§ Assignment
Extract from the entries below, exactly as given, only the lines from the line containing "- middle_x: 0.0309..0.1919" to the line containing "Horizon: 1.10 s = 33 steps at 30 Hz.", both lines included.

§ Collected data entries
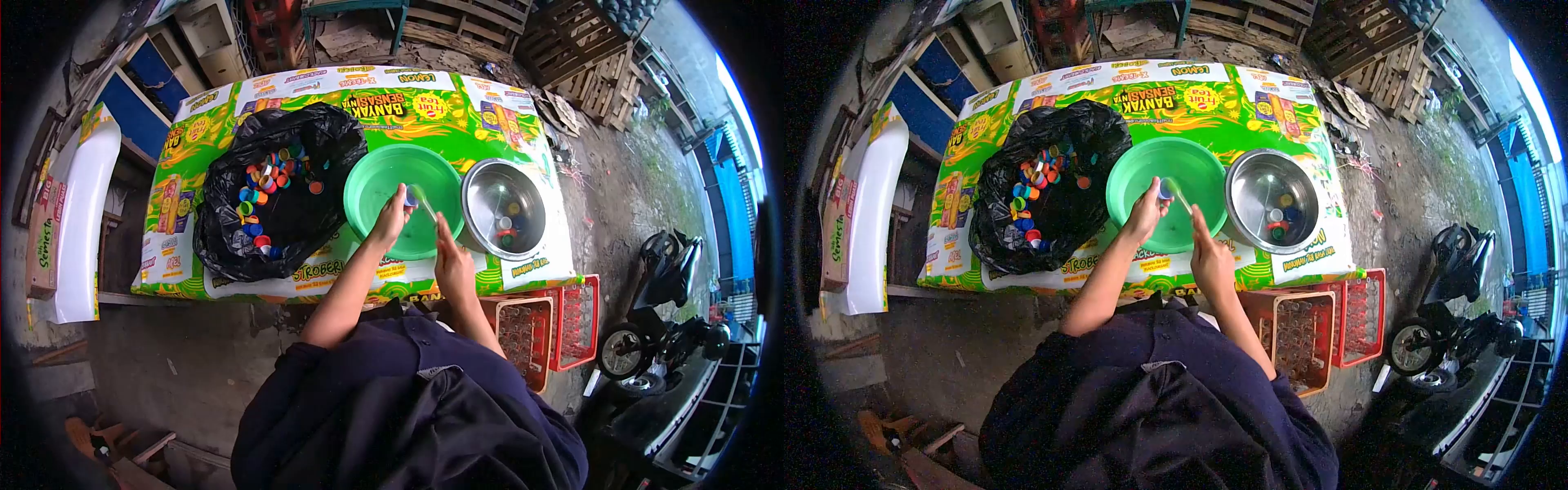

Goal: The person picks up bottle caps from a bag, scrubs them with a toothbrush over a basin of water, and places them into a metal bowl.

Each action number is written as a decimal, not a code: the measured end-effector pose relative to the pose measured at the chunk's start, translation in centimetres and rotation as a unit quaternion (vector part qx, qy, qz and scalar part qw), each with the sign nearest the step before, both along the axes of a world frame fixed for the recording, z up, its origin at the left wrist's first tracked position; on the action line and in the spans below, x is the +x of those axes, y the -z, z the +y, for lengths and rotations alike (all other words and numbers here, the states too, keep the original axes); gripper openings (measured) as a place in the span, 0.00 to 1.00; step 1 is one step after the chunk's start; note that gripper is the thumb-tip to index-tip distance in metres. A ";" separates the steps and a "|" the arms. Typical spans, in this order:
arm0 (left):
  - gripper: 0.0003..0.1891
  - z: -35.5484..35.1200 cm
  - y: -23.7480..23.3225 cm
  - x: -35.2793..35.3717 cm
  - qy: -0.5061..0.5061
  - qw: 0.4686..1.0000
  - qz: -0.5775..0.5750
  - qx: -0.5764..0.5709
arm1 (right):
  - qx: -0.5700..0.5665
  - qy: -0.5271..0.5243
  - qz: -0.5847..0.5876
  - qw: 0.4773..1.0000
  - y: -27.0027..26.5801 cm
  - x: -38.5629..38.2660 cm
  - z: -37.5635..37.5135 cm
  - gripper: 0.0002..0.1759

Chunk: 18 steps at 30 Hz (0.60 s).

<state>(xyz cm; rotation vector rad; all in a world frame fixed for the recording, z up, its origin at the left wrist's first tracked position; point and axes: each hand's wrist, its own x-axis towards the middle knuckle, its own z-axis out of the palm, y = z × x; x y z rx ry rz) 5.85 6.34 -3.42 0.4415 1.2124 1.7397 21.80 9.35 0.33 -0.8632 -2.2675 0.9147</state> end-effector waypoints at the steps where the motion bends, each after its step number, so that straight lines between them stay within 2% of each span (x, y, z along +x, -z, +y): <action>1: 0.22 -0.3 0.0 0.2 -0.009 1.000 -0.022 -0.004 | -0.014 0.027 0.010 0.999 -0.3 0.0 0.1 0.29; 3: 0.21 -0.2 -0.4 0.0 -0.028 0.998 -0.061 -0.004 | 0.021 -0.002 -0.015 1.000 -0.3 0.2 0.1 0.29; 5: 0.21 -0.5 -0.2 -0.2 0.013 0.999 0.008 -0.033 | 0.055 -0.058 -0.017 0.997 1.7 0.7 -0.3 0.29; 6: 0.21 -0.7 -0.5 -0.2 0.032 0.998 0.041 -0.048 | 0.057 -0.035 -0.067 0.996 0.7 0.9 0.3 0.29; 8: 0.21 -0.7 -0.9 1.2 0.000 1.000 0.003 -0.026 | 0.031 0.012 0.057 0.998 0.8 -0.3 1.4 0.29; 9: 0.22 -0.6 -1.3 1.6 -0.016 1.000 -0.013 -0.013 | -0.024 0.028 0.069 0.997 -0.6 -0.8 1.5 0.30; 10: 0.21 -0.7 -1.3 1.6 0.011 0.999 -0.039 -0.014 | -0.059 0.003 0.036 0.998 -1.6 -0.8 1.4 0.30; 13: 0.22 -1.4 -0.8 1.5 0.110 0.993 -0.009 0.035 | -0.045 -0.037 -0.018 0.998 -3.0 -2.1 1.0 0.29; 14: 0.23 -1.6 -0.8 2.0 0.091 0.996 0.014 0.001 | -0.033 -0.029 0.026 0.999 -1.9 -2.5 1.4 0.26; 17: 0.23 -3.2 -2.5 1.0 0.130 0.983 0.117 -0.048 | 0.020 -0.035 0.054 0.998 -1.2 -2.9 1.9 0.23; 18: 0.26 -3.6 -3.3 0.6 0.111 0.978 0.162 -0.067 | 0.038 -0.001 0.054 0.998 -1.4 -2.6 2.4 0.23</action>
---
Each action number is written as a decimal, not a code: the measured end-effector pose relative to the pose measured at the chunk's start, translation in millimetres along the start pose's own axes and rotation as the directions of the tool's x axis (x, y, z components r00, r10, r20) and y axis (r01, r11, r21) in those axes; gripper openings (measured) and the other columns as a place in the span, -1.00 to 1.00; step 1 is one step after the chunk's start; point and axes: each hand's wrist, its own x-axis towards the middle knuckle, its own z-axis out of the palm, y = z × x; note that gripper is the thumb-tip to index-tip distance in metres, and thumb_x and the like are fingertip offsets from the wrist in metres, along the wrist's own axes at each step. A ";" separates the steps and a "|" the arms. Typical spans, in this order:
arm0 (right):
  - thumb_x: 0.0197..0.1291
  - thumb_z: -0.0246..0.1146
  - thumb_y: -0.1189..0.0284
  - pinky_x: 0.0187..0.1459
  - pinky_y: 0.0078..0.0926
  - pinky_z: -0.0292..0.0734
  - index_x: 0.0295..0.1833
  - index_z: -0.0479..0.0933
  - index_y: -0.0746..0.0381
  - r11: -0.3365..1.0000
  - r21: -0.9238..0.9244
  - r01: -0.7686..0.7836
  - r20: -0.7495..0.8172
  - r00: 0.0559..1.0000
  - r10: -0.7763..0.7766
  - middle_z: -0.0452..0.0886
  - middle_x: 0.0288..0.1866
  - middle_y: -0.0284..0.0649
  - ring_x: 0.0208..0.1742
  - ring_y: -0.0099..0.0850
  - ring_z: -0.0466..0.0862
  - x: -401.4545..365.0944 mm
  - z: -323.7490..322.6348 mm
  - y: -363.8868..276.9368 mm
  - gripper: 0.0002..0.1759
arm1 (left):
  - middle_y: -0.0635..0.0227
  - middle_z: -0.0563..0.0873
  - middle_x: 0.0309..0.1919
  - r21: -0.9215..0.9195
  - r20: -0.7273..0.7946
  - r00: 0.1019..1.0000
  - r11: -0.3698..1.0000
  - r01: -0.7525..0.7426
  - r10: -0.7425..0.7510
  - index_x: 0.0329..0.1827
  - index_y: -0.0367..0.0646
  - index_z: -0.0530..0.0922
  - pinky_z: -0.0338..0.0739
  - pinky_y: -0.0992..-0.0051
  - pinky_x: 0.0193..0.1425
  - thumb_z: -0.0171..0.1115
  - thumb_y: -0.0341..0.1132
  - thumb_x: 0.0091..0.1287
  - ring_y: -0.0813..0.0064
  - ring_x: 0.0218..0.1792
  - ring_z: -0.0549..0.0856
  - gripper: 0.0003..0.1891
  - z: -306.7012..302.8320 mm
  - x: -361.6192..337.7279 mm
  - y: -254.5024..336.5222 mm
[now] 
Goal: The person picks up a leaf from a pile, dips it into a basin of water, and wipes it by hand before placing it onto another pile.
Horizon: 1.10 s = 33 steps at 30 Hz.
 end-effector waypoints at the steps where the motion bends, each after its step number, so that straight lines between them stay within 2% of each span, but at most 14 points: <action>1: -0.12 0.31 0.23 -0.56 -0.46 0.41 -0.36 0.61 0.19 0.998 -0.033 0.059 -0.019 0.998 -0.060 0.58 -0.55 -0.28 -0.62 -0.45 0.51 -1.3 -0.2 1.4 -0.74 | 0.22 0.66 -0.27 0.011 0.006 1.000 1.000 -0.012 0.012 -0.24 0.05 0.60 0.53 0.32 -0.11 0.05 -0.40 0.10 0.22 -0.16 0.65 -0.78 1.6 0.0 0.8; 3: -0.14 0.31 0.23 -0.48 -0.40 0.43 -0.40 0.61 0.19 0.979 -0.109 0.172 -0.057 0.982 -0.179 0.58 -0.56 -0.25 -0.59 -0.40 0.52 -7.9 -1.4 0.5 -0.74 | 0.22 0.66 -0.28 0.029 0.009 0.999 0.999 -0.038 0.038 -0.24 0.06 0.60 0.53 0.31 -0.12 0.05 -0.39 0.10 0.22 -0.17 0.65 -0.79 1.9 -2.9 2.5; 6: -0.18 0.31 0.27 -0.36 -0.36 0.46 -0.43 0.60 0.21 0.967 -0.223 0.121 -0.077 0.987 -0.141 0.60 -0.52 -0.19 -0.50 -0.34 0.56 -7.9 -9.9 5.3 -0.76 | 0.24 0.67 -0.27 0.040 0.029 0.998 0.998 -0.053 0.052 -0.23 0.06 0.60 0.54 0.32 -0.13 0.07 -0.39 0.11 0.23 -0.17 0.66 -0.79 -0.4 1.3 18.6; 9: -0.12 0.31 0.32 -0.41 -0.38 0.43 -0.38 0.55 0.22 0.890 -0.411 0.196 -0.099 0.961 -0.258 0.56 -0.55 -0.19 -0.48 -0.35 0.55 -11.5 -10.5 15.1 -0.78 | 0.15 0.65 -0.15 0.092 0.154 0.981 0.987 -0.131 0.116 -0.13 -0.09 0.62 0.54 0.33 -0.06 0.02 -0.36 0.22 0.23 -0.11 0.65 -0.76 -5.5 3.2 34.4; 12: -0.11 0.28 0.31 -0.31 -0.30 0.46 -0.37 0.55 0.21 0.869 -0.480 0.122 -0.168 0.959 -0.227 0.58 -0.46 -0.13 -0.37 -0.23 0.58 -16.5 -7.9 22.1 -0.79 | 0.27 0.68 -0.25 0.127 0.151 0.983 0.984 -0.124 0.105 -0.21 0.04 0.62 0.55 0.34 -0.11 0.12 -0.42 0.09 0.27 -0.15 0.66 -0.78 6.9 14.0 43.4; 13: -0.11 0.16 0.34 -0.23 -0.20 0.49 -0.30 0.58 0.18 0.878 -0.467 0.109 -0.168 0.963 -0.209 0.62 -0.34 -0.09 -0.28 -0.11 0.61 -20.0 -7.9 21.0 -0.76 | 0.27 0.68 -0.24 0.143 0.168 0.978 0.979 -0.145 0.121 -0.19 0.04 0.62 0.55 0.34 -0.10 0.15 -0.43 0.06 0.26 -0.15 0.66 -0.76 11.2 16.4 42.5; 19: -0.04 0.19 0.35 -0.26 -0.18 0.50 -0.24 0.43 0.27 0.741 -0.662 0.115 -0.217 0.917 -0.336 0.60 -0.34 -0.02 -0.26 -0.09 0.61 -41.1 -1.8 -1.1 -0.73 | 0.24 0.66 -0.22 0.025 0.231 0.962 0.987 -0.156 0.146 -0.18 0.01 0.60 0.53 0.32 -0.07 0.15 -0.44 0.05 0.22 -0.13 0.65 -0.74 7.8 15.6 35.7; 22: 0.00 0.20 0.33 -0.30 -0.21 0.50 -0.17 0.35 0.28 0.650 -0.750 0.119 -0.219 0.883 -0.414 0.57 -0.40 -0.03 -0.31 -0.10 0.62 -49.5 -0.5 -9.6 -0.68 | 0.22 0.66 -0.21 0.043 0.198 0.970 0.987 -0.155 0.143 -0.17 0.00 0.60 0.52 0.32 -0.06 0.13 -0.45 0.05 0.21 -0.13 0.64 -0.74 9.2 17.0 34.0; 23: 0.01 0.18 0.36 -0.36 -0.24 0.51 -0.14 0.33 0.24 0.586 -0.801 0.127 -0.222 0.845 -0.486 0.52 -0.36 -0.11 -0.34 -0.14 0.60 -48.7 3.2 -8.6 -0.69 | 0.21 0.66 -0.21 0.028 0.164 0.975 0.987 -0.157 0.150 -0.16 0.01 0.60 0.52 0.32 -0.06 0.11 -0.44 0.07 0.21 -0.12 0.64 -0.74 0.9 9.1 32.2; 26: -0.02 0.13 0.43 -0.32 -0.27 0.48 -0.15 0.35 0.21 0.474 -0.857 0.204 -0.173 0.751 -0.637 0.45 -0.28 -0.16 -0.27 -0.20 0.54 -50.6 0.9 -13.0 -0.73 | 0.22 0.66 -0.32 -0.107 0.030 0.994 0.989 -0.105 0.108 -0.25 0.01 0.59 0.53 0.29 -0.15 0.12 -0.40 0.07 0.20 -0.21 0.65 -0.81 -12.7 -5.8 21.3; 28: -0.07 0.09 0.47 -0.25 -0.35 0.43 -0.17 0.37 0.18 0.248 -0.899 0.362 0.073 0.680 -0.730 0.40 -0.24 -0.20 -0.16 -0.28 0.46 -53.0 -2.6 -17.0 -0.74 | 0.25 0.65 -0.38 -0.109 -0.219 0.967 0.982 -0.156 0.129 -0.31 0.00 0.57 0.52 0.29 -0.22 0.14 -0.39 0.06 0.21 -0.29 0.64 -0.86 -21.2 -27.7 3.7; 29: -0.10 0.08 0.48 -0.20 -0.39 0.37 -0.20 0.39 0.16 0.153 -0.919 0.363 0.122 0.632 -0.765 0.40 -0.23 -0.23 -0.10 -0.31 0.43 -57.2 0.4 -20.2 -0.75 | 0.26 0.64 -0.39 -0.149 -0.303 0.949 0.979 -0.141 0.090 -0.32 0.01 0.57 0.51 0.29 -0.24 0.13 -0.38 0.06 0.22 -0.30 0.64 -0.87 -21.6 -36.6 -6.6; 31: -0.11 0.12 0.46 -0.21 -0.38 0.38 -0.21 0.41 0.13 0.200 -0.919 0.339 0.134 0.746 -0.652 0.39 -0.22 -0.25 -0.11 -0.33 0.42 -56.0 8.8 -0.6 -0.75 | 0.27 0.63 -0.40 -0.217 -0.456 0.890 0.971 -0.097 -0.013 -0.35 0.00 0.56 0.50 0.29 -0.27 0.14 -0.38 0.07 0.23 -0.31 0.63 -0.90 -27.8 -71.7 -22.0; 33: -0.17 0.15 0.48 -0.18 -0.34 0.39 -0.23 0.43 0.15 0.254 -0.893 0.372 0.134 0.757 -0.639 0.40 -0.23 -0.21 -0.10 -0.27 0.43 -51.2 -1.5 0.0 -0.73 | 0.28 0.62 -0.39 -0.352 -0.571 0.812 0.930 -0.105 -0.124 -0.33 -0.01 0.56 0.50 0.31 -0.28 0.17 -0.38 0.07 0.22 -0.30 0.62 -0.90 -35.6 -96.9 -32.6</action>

§ Solved exercise
  - middle_x: 0.0309..0.1919
  - r21: -0.9215..0.9195
  - r20: -0.7273..0.7946
  - r00: 0.1019..1.0000
  - r11: -0.3698..1.0000
  - r01: -0.7525..0.7426
  - r10: -0.7425..0.7510
  - index_x: 0.0329..0.1827
  - index_y: -0.0367..0.0646
  - index_z: -0.0530..0.0922
  - pinky_z: -0.0338..0.0739
  - pinky_y: -0.0992..-0.0051
  - pinky_x: 0.0193..0.1425
  - thumb_z: -0.0171..0.1115
  - thumb_y: -0.0341..0.1132
  - thumb_x: 0.0091..0.1287
  - ring_y: -0.0813..0.0064
  - ring_x: 0.0218..0.1792
  - ring_z: -0.0549..0.0856
  - gripper: 0.0003..0.1891
  - z: -306.7012..302.8320 mm
  - x: -361.6192..337.7279 mm
  - y: -254.5024..336.5222 mm
[now] 
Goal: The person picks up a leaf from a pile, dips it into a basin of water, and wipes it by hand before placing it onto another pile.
Horizon: 1.10 s = 33 steps at 30 Hz.

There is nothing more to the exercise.